Veganismo

Onda encontrar proteínas na dieta vegana?

Nem só em alimentos de origem animal encontramos proteína! Continue lendo e veja onde encontrar proteínas na dieta vegana.

 

Quando se fala em proteína, naturalmente lembramos que elas estão presentes em produtos de origem animal, como carnes e ovos, por exemplo. Assim, é comum que quem adota uma vida vegana fique em dúvidas sobre onde encontrar esse essencial nutriente. 

Consumir proteínas é fundamental para o bom funcionamento do nosso corpo. Não apenas para suprir a necessidade diária do organismo, como também acrescentam à dieta nutrientes indispensáveis para a saúde, como ferro, vitaminas (em especial a B-12), ômega 3 e diversos minerais. 

Por diversos motivos, como defesa da causa animal, melhoria na alimentação ou outra motivação pessoal, muitas pessoas têm aderido a vida vegana e com isso, eliminam todos os produtos de origem animal. 

E como atingir as metas nutricionais, com esta limitação? Há uma forma saudável de manter o modo vegano de se alimentar, sem abrir mão da proteína? 

A boa notícia é que sim, você pode encontrar proteína vegana. De acordo com especialistas, nem só em carnes, frango ou peixe ela está presente. 

Mesmo que eles sejam os principais alimentos ricos em proteínas, existem vários alimentos de origem vegetal que podem substituir a proteína animal, como a soja, o feijão, a lentilha, o milho, a ervilha, a quinoa ou o trigo sarraceno, por exemplo.

Quer saber mais sobre onde encontrar proteínas na dieta vegana? Então continue a leitura deste artigo, que tem informações muito importantes para você!

Quais são os alimentos ricos em proteína vegana?

Abaixo separamos alguns exemplos de alimentos que são ricos em proteína vegana e que podem ser ingeridos diariamente em dietas vegetarianas ou veganas, sem preocupações. São eles:

  • Soja 
  • Quinoa 
  • Trigo sarraceno 
  • Sementes de milheto 
  • Lentilhas 
  • Tofu 
  • Feijão 
  • Ervilha 
  • Semente de girassol
  • Chia
  • Seitan
  • Gergelim
  • Grão-de-bico
  • Cacau em pó

Quem é considerado vegetariano?

O Guia Alimentar para População Brasileira, produzido pelo Ministério da Saúde, afirma que vegetarianas são  pessoas que optam por não consumir alimentos de origem animal. A restrição é em relação a carnes, ovos e leite e todos os alimentos de origem ou derivação animal, incluindo o mel e a gelatina. 

Esta publicação reconhece o vegetarianismo como uma opção saudável.

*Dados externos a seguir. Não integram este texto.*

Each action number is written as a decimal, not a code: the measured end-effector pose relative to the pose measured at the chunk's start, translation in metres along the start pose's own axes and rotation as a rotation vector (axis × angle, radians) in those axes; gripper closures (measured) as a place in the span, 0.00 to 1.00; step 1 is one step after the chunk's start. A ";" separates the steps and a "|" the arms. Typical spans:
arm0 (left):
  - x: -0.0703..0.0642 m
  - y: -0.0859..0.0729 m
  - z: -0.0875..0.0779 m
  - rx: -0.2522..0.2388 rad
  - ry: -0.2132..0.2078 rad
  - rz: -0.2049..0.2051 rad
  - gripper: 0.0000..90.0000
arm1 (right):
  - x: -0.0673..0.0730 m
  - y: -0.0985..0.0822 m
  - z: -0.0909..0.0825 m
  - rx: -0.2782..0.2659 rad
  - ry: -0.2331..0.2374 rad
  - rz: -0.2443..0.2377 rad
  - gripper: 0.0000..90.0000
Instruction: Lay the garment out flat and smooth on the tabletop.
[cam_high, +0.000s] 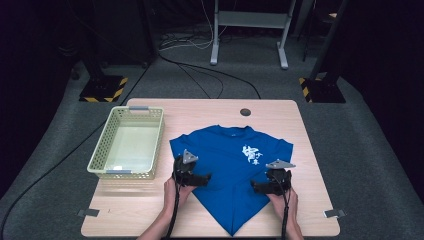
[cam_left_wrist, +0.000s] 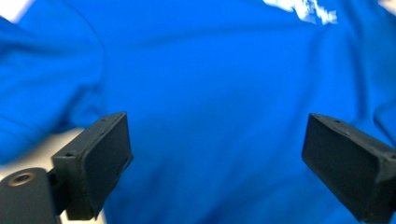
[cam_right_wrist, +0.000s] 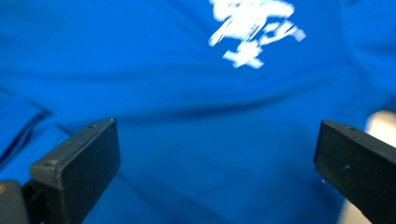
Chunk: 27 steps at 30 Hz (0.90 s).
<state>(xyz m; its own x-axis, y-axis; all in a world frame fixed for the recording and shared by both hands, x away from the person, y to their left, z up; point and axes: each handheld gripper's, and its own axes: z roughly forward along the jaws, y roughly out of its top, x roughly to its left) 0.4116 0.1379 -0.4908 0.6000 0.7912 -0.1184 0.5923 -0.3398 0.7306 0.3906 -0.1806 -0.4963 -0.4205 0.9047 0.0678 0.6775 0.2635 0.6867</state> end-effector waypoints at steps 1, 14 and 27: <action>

Contudo, vale lembrar que esta dieta restrita precisa ser feita com maior atenção na escolha das combinações e substituições. Por isso, é importante procurar um um profissional de saúde para uma melhor orientação. 

Outros nutrientes para os veganos ficarem de olho

Apesar do assunto principal desse post ser a proteína, fizemos questão de separar outros nutrientes que também merecem atenção de quem pratica o vegetarianismo. 

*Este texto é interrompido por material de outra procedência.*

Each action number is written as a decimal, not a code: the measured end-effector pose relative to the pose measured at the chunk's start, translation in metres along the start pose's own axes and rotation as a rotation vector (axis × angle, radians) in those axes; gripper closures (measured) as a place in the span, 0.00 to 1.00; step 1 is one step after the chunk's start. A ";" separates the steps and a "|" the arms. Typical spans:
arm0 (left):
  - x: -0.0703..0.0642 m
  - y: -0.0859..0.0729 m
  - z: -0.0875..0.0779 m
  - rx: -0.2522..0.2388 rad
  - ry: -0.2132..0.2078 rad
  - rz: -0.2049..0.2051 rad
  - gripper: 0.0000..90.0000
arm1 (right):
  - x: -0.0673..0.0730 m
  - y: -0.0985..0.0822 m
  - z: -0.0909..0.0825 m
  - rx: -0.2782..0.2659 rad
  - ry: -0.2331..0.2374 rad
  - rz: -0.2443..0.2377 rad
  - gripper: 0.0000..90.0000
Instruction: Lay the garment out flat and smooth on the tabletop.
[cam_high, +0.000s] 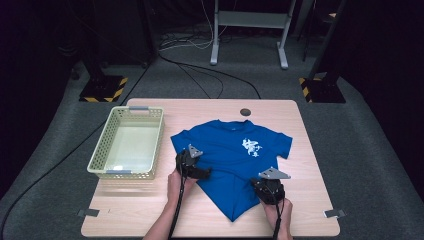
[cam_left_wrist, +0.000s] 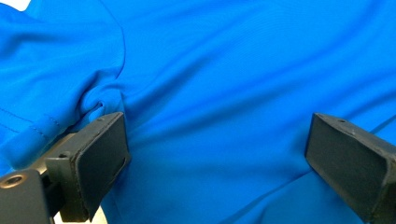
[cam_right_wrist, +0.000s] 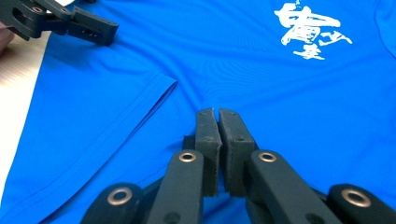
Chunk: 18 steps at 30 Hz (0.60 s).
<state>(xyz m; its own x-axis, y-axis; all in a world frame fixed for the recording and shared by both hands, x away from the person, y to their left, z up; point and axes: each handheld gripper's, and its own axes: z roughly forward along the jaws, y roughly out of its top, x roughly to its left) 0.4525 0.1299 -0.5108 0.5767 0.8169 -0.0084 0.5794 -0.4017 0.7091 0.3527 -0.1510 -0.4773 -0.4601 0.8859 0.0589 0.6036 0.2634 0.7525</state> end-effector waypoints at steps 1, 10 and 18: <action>0.000 0.000 0.000 0.000 0.000 0.000 0.07 | 0.000 0.000 -0.002 -0.002 0.000 0.000 0.97; 0.000 0.000 0.000 -0.001 0.001 -0.001 0.07 | -0.001 -0.005 -0.011 -0.005 -0.005 0.003 0.97; 0.000 0.000 0.000 -0.002 0.002 -0.004 0.07 | -0.002 -0.010 -0.026 -0.021 -0.012 0.016 0.97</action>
<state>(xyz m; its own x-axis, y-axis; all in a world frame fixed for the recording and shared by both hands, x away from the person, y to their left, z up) 0.4525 0.1299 -0.5108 0.5735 0.8192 -0.0097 0.5806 -0.3980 0.7102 0.3308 -0.1655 -0.4673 -0.4426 0.8945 0.0637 0.5968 0.2408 0.7654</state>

Quem quer ter uma vida vegana, deve também consumir ferro, cálcio, ômega 3 e vitamina B12. Geralmente, são encontrados em carnes, ovos e leite, mas existe a possibilidade de substituição por opções vegetais. 

O ferro está presente nas folhas verdes-escuras, como o agrião, couve, cheiro-verde, e taioba, por exemplo, além de grãos como feijões, lentilha, grão-de-bico, ervilha, etc. As oleaginosas, como nozes e castanhas, melado de cana-de-açúcar, rapadura e açúcar mascavo também são excelentes fontes desse nutriente. 

Já o cálcio, muito importante para a saúde dos ossos e dentes, também está presente nas 

folhas verde-escuras, as oleaginosas, leguminosas, brócolis e algumas frutas, como o açaí, banana e mamão.

O ômega, normalmente  encontrado nos pescados, como a sardinha, está nas nozes, castanhas, amêndoas, linhaça, girassol, soja, abacate, óleo de canola e azeite. Ou seja, muitas opções para os veganos. 

Assim, não é preciso os adeptos da dieta vegana abrirem mão dos nutrientes essenciais para a saúde. Basta um bom acompanhamento, com as substituições certas, para manter o modo de vida saudável.